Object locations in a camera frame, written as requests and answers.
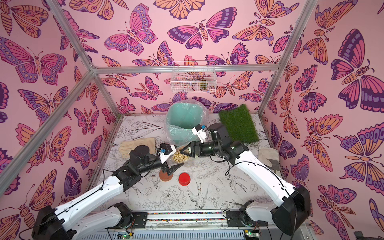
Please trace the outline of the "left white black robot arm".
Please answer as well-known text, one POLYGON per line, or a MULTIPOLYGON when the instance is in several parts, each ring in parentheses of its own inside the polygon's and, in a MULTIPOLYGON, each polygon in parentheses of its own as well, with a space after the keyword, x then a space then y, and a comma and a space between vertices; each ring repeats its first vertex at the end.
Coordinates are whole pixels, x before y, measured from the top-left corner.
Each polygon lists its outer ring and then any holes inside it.
POLYGON ((161 144, 156 154, 148 146, 140 145, 130 152, 129 159, 101 184, 81 196, 56 208, 39 211, 32 228, 34 240, 79 240, 102 228, 132 223, 132 212, 125 204, 99 214, 91 212, 104 202, 127 191, 142 179, 143 173, 160 169, 171 176, 182 164, 168 166, 167 159, 176 153, 174 145, 161 144))

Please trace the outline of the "brown jar lid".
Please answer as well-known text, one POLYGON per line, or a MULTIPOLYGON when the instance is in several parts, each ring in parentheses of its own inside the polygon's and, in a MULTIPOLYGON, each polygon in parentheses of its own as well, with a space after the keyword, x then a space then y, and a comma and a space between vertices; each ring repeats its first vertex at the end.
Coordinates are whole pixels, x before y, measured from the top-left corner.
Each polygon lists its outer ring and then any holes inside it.
POLYGON ((163 173, 162 171, 159 172, 159 178, 163 182, 168 182, 173 178, 173 174, 168 175, 167 173, 163 173))

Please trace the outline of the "red jar lid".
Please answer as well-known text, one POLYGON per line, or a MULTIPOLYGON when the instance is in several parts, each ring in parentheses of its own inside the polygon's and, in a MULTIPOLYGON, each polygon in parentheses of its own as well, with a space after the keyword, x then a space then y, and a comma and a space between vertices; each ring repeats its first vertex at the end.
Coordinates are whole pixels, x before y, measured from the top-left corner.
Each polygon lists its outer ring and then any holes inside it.
POLYGON ((181 186, 187 186, 191 182, 191 177, 188 173, 181 173, 179 175, 178 181, 181 186))

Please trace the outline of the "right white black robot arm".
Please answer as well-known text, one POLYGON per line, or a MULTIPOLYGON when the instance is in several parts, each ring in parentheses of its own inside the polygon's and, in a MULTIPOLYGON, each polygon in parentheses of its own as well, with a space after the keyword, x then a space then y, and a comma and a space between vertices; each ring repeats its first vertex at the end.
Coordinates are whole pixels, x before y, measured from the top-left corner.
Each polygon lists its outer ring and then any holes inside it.
POLYGON ((180 153, 191 158, 217 156, 237 167, 256 182, 272 199, 268 207, 249 200, 240 208, 240 219, 244 225, 257 221, 275 224, 282 233, 293 236, 311 212, 310 193, 305 187, 295 187, 266 167, 240 141, 231 139, 221 123, 209 127, 196 125, 192 133, 199 138, 184 146, 180 153))

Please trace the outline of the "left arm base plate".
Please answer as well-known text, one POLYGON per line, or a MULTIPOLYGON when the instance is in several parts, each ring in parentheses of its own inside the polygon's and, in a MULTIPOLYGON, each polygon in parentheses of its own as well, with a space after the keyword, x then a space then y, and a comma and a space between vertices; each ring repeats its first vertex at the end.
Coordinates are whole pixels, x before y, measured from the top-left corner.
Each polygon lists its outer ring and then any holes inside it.
POLYGON ((136 212, 122 216, 118 226, 120 228, 144 229, 148 218, 147 212, 136 212))

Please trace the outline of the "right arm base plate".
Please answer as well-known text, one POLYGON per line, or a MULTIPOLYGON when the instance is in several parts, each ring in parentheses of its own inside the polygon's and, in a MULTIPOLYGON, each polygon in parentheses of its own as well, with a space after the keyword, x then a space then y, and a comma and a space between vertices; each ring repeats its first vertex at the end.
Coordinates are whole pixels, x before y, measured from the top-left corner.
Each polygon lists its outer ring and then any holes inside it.
POLYGON ((223 217, 227 220, 228 227, 268 227, 269 224, 266 222, 266 217, 263 215, 254 215, 250 217, 245 211, 240 210, 223 210, 223 217))

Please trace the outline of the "red lid peanut jar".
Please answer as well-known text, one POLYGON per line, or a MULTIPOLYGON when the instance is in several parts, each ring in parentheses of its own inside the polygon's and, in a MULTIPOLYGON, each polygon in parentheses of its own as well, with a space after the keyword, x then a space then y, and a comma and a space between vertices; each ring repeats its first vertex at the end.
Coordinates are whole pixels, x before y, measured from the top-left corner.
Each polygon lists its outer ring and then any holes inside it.
POLYGON ((186 166, 192 166, 196 160, 198 160, 199 158, 192 158, 192 157, 189 157, 188 159, 186 159, 184 161, 185 165, 186 166))

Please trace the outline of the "green lid peanut jar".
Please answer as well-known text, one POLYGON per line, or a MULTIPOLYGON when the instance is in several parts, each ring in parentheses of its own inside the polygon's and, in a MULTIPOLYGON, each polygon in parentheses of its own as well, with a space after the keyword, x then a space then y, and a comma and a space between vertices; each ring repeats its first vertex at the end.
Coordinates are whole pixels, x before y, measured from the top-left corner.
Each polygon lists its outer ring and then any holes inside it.
POLYGON ((171 160, 177 164, 185 163, 189 159, 190 157, 182 154, 180 150, 177 150, 171 157, 171 160))

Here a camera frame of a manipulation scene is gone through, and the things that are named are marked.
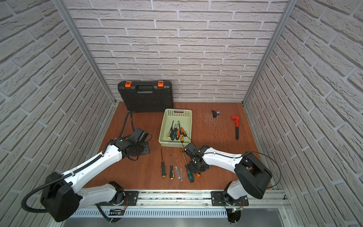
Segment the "orange handle screwdriver slim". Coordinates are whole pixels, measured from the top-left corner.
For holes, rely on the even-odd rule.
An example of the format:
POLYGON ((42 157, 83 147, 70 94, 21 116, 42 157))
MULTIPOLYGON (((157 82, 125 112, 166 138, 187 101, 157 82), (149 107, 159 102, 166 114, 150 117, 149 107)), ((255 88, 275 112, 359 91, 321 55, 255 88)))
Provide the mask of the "orange handle screwdriver slim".
POLYGON ((181 127, 181 125, 179 124, 179 129, 180 130, 182 130, 183 131, 183 133, 184 133, 184 136, 187 136, 187 133, 186 133, 186 131, 181 127))

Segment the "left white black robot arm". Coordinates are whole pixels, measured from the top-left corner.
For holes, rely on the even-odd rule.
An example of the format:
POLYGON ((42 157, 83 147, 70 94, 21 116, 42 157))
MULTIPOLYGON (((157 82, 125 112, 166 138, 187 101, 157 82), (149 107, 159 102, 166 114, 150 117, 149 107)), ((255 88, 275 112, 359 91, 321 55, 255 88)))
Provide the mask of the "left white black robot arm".
POLYGON ((92 187, 84 186, 122 159, 137 160, 140 155, 149 153, 146 138, 148 133, 136 128, 132 135, 111 140, 104 151, 87 160, 83 164, 58 174, 50 174, 46 178, 47 186, 42 190, 41 204, 56 222, 71 217, 77 210, 102 202, 113 205, 127 203, 124 189, 115 181, 92 187))

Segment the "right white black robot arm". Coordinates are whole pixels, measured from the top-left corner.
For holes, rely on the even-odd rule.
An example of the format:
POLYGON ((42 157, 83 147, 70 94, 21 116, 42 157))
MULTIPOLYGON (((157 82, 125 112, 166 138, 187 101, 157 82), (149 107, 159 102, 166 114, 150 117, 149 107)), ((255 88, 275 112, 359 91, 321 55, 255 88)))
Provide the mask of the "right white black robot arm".
POLYGON ((217 166, 228 170, 237 176, 236 181, 231 181, 225 190, 217 195, 218 203, 234 206, 241 199, 250 195, 262 199, 272 178, 271 171, 251 152, 245 154, 231 154, 216 150, 209 146, 198 148, 192 143, 184 148, 184 152, 191 158, 188 162, 189 169, 194 174, 200 174, 217 166))

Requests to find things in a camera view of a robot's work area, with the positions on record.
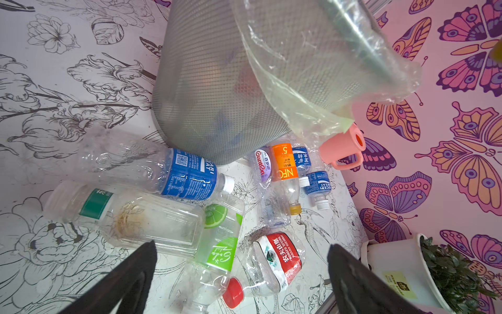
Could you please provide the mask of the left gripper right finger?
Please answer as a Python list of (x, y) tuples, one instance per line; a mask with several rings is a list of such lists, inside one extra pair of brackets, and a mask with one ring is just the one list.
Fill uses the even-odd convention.
[(342, 246), (331, 245), (328, 272), (340, 313), (422, 313)]

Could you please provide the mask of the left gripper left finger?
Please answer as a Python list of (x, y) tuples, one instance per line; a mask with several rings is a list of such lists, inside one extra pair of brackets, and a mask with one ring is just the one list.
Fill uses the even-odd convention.
[(142, 244), (62, 313), (143, 313), (158, 253), (154, 241)]

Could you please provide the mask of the clear green cap bottle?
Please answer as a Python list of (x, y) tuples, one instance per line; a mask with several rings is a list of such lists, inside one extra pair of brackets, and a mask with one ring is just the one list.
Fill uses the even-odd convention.
[(193, 258), (201, 243), (205, 212), (197, 205), (119, 185), (61, 182), (44, 216), (94, 229), (115, 247), (154, 242), (159, 253)]
☆ ☆ ☆ ☆
- Directions
What lines in the listing above hold the string "outline"? List them.

- Task response
Please trace the outline of the "left white black robot arm".
Please trace the outline of the "brown jar lid".
Please trace the outline of the "red jar lid".
Please trace the outline of the "right white black robot arm".
Please trace the outline of the "left arm base plate".
Please trace the outline of the "right arm base plate".
Please trace the outline of the "red lid peanut jar".
Please trace the outline of the "green lid peanut jar".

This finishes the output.